First, we consider the entropy \(H(X)\) of a discrete random variable \(X\), which is defined as
\[H(X) = \mathbb{E}[-\ln(P(X))]\] \[= -\sum_{i=0}^n p(x_i) \ln(p(x_i))\]The entropy of a random variable effectively measures how “surprising” or “informative” outcomes obtained by sampling \(X\) are, and can be thought of as the average measure of information about a distribution obtained by sampling that distribution. Given that entropy is defined in terms of probability distributions, it can be naturally extended to the conditional case:
\[H(Y|X) = -\sum_{i,j} p(y_i, x_j) \ln(\frac{p(y_i, x_j)}{p(x_j)})\]and the joint case:
\[H(X, Y) = -\sum_{i,j} p(x_i, y_j) \ln(p(x_i, y_j))\]As with probability distributions, we also have a chain rule relating joint entropy and conditional entropy:
\[H(Y|X) = H(X,Y) - H(X)\]Entropy can then be used to define the mutual information between two random variables, defined as:
\[I(X ; Y) = H(X) - H(X|Y)\]The mutual information between two random variables effectively tells us how much we can learn about one random variable by sampling from the other.
The restriction to the discrete case is common in ML literature, since the idea of entropy for continuous distributions is not a direct generalization of entropy for discrete distributions, and due to the discrete nature of computation, we are in effect usually dealing with discrete distributions.
We can now introduce the Information Bottleneck Method . If we think about general supervised learning tasks, we usually have a feature space \(X\) and some set of labels \(Y\), and some joint probability distribution \(P(X,Y)\) which we wish to learn from some finite sample generated according to \(P(X,Y)\).
So given some sample \(x\) there is some minimum amount of relevant information contained in \(x\) which can be used to predict the corresponding label \(y\). Notice that this is exactly the mutual information between the distributions on \(X\) and \(Y\), \(I(X ; Y)\). The distribution on \(Y\) thus determines the relevant and irrelevant features in data sampled from \(X\). An optimal representation for \(X\) (according to \(Y\)) would thus be one which compressed data points in \(X\) to some minimal set of features, and ignored any noise caused by irrelevant signals in the input.

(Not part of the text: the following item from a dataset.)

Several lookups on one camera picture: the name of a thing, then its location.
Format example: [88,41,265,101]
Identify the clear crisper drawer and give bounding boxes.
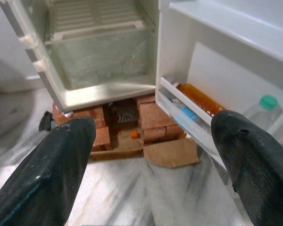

Let us define a parametrized representation mapping \(f_\theta : X \to V\) where \(V\) is some “representation space” (which in deep learning is almost always some vector space). The probability distribution on \(X\) thus determines a distribution on \(V\). We can then define a representation of \(X\) on \(V\) as optimal if \(I(X, Y) = I(f_\theta(X), Y)\) and \(I(f_\theta(X), X)\) is minimal. If we think about this as an optimization problem, we can formulate this as minimizing the following Lagrangian:
\[\mathcal{L}[p(f_\theta(x)|x)] = I(X;f_\theta(X)) - \beta I(f_\theta(X);Y)\]where \(\beta\) is a positive Lagrange multiplier which acts as a tradeoff between how complex the representation is, and how much information is preserved. As we will show, this view of learning representations can shed some light on what is going on when perform latent bootstrapping.
The Information Bottleneck in Latent Bootstrapping
In the recent paper Barlow Twins: Self-Supervised Learning Via Redundancy Reduction , they show that their method effectively acts by minimizing a specific instance of the information bottleneck objective. As we will show, latent bootstrapping methods do something similar. Let \(V_\theta\) be the random variable representing the latent representation of our online model, and let \(\hat{V}_\zeta\) be the latent representation of our target model. We will now prove the following theorem:
Theorem: Latent bootstrapping methods minimize the value
\[\mathcal{L}B_\theta = (1-\beta)H(V_\theta) + \beta H(V_\theta | \hat{V}_\zeta) - H(T)\]where \(\beta\) determines the tradeoff between preserved information and transformation invariance, and \(H(T)\) is a constant determined by the choice of possible transformations.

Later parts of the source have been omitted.